Being paid less for the same job as a man is one of the of the biggest equality hurdles women face. The gender pay gap, unfortunately, is reflected in the tech sectors and in the related medtech field, where men are more likely to be recipients of venture capital funding.  

By providing free business and innovation support, SBI removes one of the biggest barriers to success - funding. This is benefiting women with ideas today that can change lives of many people tomorrow. Through SBI, entrepreneurs behind healthtech and medtech innovations also gain access to Simulation for Digital Health (SimDH), a programme supporting healthtech start-ups and SMEs to innovate, develop, and deliver new products and services.

Shiti Rastogi Maghani, founder of Breathe Happy

As a global executive high-flyer for over a decade, Rastogi Maghani found home/hotel-workouts helped keep her grounded while frequently travelling across the US, UK, Europe, and India.
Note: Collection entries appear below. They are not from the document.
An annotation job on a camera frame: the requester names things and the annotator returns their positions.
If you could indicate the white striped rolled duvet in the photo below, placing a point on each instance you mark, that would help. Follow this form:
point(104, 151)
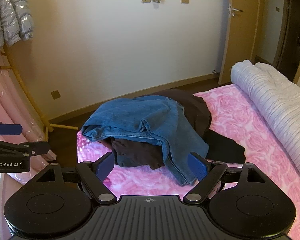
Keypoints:
point(276, 98)

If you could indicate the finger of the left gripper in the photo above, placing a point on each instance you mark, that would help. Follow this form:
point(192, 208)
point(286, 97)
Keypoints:
point(10, 129)
point(31, 148)

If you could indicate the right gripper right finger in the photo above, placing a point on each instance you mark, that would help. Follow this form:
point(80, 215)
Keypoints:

In her quest to achieve remote workouts that match the experience of in-person ones, the idea of Breathe Happy was born.

The emerging at-home fitness brand is now focused on personalising the experience and has also won an Innovate UK grant to develop an AI-capable personalised and remote wellbeing programme for older adults affected by Covid-19.

Through SBI/LSBU, Breathe Happy is exploring the possibility of working with data science students who will potentially be seconded to the company as it launches and begins building proprietary datasets.

Find out more about Breathe Happy and about Shiti Rastogi Maghani's work through her International Women's Month interview.

Karolina Löfqvist, founder of Hormona

Löfqvist developed the Hormona app to enable women to track signs and symptoms of hormone imbalances and manage their health. The app, she says, was born out of her own frustration at the time it took (five years) for a thyroid disorder diagnosis. "It was such a long, lonely and depressing journey and I just knew that there had to be a better way for women to get help with hormonal issues," she says.

Löfqvist has brought her experience as a management consultant focused on digitalisation of large corporations to bear on Hormona's development at rapid pace. A commercial offering is planned for launch in April, having executed its first funding round in late 2020.

Through SBI/LSBU Löfqvist has tapped into a network of professionals with expertise in specialist areas related to Hormona's business, to access key information in rapid time.

Read more about Karolina Löfqvist and Hormona here.

Livia Ng, founder of Neucruit

Ng, a neuroscientist, founded Neucruit as a match-making platform for patients and researchers to deliver more successful outcomes in patient recruitment for clinical research. Past studies show that 19% of clinical trials were terminated early because they could not accrue enough participants.

Ng has first-hand experience in grasping issues with recruiting patients for research projects during time she spent in various research roles. Neucruit, which aims to achieve research for all patients, secured funding from Innovate UK in 2020 to accelerate development and is about to begin running recruitment for three Covid-19 trials as part of the UKRI-Innovate UK Covid-19 grant.

She believes femtech is a critically important field, where it could revolutionise women's contraception options as well as fertility testing.

Livia spoke to SBI about her journey as a healthtech entrepreneur here.

Tatjana Golubovic, founder MyWorkMode

The concept of MyWorkMode came to Golubovic in her role of devising qualifications and training programmes in the nursing and care fields, which provided her with the opportunity to hear the needs of overworked, undervalued care workers.

MyWorkMode brings carers and clients together via a platform, matching a carer's availability with a client's need for their services in real-time. Carers using MyWorkMode are paid 100% of their earnings, because there is no agency commission, and also charges lower booking fees. Care organisations benefit through lower procurement costs, helping tight budgets go further.

Since joining SBI/LSBU's SimDH accelerator, Golubovic has met experts in technology and is now formulating a fundraising pitch to be able to expand the platform to add nurses and other allied health professionals and also enhance functionality to increase the client base.